Our method currently has many limitations(opens in a new window), which we hope can be addressed in future work.

  • We focused on short natural language explanations, but neurons may have very complex behavior that is impossible to describe succinctly. For example, neurons could be highly polysemantic (representing many distinct concepts) or could represent single concepts that humans don't understand or have words for.

  • We want to eventually automatically find and explain entire neural circuits(opens in a new window) implementing complex behaviors, with neurons and attention heads working together. Our current method only explains neuron behavior as a function of the original text input, without saying anything about its downstream effects. For example, a neuron that activates on periods could be indicating the next word should start with a capital letter, or be incrementing a sentence counter.

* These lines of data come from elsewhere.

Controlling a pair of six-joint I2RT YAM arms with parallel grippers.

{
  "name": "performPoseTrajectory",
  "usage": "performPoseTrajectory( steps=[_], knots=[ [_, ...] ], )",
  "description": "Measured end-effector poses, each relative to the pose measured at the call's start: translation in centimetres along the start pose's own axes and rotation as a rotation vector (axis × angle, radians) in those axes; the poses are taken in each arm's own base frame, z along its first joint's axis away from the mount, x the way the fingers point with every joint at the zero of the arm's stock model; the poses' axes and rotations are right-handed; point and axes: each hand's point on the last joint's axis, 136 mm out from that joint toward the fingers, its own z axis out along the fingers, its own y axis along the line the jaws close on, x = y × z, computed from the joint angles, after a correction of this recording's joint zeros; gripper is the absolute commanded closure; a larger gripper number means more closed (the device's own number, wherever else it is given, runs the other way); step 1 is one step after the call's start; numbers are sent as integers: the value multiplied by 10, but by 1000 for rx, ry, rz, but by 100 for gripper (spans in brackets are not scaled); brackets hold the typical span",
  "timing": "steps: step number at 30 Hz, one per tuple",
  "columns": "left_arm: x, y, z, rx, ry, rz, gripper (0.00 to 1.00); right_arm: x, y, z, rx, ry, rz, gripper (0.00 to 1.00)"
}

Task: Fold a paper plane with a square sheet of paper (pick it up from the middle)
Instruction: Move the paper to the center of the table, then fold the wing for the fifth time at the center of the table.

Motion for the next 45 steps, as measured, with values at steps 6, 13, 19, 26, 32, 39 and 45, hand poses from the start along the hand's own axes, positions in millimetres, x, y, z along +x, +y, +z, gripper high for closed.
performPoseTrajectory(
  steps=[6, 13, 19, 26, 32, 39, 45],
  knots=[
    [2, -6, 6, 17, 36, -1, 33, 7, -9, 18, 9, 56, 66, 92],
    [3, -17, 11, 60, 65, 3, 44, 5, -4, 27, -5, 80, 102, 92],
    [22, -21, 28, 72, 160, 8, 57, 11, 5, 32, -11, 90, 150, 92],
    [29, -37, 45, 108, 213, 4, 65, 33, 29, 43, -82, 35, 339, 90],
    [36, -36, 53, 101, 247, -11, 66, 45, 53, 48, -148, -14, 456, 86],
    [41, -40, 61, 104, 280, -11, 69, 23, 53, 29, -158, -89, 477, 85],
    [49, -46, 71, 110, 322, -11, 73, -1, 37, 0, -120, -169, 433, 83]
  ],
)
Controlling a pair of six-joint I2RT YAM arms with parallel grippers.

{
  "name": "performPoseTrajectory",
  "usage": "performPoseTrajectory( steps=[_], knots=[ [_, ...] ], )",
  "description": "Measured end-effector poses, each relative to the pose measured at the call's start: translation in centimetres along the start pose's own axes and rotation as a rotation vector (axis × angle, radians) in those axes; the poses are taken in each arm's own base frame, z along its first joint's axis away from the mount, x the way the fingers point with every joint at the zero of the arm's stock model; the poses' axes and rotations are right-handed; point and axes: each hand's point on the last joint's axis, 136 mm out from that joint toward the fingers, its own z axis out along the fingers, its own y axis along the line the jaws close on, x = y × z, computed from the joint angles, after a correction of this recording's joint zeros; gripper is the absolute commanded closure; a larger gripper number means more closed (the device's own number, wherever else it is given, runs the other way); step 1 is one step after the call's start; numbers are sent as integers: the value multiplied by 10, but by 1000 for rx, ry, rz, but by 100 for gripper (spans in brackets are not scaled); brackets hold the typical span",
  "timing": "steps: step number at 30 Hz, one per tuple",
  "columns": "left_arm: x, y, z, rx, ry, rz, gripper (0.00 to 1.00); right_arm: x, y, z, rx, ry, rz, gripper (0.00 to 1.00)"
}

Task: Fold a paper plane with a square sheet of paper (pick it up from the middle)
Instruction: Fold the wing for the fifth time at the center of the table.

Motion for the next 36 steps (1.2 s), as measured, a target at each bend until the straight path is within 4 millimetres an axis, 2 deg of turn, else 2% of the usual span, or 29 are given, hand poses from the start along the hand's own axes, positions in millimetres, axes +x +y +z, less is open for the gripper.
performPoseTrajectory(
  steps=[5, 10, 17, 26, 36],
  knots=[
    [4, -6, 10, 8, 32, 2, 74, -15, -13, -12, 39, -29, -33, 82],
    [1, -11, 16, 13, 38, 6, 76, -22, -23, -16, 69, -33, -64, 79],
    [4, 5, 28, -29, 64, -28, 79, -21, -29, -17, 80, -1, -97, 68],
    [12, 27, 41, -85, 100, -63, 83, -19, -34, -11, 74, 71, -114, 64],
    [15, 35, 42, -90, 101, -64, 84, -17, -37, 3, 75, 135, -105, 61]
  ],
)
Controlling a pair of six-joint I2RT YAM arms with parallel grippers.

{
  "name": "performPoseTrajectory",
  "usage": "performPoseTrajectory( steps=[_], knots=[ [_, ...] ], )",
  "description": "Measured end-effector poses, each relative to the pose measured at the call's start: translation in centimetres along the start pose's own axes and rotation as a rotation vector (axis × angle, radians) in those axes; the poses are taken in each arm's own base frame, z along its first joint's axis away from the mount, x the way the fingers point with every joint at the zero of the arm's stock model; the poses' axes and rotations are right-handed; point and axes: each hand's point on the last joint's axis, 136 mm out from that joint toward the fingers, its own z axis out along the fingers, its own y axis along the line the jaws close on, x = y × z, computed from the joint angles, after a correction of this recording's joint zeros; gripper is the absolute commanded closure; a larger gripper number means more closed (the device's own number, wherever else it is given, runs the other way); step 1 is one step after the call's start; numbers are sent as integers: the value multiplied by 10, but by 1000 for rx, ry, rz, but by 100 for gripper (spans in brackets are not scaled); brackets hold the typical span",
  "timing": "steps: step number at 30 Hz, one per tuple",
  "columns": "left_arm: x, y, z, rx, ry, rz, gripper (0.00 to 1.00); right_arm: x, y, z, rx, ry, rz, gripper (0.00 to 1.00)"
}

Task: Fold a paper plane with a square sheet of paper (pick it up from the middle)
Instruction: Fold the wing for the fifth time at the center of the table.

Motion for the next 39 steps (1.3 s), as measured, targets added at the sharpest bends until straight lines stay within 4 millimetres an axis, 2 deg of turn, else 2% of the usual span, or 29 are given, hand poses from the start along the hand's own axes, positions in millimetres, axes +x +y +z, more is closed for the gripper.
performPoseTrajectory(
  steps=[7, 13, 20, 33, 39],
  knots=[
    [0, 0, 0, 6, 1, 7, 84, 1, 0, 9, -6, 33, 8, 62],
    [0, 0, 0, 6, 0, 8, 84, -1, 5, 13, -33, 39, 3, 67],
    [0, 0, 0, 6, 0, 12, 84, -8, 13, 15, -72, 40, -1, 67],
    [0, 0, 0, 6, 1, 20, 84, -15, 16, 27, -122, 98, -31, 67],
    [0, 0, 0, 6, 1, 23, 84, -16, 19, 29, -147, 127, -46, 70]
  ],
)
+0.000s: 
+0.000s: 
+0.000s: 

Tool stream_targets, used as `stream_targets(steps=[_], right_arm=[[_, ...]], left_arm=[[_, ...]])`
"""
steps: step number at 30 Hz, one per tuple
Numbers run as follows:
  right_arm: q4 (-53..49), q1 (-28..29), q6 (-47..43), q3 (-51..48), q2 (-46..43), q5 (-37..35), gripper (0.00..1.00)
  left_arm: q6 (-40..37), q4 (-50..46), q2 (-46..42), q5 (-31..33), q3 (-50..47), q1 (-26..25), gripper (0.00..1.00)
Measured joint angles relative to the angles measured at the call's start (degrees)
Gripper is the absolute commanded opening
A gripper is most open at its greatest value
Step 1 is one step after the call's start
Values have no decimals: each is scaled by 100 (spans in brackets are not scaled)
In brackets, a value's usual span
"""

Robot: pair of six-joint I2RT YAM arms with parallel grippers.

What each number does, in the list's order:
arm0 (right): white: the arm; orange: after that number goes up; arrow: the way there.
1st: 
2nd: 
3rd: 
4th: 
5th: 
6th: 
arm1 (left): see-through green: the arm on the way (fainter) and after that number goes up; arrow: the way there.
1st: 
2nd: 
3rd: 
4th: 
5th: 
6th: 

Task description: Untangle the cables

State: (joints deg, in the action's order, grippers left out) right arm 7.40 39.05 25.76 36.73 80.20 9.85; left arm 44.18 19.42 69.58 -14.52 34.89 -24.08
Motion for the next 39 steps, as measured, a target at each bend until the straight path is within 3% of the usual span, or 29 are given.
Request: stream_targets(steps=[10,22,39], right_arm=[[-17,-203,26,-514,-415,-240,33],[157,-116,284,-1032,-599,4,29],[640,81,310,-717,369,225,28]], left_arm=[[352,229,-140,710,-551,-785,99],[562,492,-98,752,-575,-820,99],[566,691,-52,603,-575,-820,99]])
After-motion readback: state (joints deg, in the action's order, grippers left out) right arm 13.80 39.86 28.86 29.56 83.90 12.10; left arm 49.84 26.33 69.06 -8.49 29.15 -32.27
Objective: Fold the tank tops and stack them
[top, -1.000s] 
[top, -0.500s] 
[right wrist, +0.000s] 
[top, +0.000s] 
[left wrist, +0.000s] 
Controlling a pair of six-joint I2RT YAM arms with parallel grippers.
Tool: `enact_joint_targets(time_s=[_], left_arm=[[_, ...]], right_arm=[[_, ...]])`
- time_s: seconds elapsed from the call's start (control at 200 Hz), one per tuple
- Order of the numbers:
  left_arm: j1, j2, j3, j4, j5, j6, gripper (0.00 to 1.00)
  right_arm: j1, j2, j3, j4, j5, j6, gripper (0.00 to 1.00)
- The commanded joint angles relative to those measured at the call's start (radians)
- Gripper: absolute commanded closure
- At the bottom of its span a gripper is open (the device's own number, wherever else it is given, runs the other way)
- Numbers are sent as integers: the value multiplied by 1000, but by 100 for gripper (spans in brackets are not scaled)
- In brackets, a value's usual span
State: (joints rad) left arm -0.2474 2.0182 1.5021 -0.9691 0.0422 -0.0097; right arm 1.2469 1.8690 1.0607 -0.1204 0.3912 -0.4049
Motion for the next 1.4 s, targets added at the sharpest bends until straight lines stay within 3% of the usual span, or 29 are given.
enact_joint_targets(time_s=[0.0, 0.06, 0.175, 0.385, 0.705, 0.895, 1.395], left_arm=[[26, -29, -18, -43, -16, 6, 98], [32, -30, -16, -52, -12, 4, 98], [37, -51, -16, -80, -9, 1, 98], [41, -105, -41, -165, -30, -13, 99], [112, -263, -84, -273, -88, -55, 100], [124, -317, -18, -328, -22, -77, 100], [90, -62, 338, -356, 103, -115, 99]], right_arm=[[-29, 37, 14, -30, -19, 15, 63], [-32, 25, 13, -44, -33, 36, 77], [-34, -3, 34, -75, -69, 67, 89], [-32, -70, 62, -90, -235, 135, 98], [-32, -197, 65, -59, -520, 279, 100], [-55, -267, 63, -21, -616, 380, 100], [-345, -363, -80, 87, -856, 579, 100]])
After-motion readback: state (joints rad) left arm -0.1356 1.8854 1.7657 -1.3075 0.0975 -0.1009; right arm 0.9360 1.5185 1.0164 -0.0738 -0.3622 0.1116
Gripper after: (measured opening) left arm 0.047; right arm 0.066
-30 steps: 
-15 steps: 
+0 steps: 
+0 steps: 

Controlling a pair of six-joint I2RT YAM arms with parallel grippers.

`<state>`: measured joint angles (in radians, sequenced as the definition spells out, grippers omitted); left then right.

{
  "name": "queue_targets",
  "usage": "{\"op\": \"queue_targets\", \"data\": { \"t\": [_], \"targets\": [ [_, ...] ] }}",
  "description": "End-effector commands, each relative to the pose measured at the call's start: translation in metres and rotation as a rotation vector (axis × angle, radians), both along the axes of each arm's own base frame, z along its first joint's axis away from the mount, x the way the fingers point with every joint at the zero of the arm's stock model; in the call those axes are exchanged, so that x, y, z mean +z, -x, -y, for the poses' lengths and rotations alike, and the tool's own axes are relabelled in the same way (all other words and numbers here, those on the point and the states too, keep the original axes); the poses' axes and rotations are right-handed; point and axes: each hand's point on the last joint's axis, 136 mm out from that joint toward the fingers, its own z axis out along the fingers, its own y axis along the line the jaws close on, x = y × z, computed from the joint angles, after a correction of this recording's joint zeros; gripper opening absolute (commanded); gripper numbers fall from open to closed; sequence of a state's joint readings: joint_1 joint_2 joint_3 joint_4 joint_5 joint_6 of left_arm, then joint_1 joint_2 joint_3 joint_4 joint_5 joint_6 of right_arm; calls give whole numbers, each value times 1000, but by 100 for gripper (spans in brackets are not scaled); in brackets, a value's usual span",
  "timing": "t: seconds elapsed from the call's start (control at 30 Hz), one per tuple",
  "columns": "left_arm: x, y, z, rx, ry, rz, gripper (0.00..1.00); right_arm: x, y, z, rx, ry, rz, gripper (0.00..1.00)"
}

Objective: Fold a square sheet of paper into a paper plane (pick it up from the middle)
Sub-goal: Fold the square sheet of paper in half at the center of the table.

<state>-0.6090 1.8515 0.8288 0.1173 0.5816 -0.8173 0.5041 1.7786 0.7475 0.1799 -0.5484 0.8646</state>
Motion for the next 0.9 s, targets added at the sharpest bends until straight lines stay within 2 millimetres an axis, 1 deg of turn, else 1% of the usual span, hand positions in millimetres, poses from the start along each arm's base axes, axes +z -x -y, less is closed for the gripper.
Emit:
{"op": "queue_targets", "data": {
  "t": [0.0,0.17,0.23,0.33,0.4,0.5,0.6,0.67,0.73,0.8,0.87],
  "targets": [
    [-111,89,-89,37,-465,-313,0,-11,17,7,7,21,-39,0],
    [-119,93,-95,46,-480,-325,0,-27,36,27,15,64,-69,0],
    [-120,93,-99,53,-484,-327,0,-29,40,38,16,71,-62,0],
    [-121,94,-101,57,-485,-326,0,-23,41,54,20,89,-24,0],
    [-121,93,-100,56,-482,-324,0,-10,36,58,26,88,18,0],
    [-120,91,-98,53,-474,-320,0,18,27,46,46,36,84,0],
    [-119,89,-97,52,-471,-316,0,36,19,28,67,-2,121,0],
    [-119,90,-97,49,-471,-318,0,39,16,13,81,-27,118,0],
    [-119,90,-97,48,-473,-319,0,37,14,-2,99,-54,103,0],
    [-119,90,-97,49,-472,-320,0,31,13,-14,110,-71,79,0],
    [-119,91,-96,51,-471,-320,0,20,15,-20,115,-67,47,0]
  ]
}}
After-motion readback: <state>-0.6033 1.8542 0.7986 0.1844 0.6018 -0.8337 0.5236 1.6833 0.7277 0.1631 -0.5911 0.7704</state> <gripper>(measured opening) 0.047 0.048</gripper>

  • We explained the behavior of neurons without attempting to explain the mechanisms that produce that behavior. This means that even high-scoring explanations could do very poorly on out-of-distribution texts, since they are simply describing a correlation.

  • Our overall procedure is quite compute intensive.

We are excited about extensions and generalizations of our approach. Ultimately, we would like to use models to form, test, and iterate on fully general hypotheses just as an interpretability researcher would.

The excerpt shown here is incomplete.